Required work. Copy the listing verbatim, excluding any images found in it.

Collected data.
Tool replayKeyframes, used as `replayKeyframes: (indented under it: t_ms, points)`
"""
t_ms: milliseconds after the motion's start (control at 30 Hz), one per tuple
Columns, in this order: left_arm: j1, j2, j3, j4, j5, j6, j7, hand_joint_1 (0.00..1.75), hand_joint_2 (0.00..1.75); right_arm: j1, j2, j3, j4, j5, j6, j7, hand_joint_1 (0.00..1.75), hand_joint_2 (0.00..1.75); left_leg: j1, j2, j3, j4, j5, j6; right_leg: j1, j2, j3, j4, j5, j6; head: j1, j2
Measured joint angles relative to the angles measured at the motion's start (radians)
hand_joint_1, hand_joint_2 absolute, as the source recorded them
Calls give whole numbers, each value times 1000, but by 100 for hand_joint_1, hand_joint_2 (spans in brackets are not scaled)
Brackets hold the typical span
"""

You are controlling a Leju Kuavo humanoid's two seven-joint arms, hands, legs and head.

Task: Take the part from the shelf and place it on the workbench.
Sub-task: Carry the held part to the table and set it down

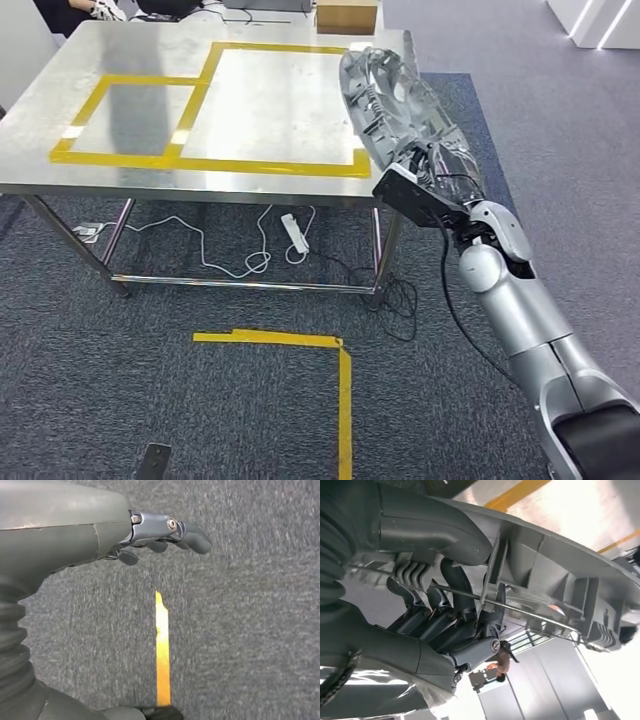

Answer.
Tool replayKeyframes, used as `replayKeyframes: (indented under it: t_ms, points)`
"""
t_ms: milliseconds after the motion's start (control at 30 Hz), one per tuple
Columns, in this order: left_arm: j1, j2, j3, j4, j5, j6, j7, hand_joint_1 (0.00..1.75), hand_joint_2 (0.00..1.75); right_arm: j1, j2, j3, j4, j5, j6, j7, hand_joint_1 (0.00..1.75), hand_joint_2 (0.00..1.75); left_leg: j1, j2, j3, j4, j5, j6; right_leg: j1, j2, j3, j4, j5, j6; head: j1, j2
Measured joint angles relative to the angles measured at the motion's start (radians)
hand_joint_1, hand_joint_2 absolute, as the source recorded them
Calls give whole numbers, each value times 1000, but by 100 for hand_joint_1, hand_joint_2 (spans in brackets are not scaled)
Brackets hold the typical span
"""

You are controlling a Leju Kuavo humanoid's two seven-joint arms, hands, legs and head.

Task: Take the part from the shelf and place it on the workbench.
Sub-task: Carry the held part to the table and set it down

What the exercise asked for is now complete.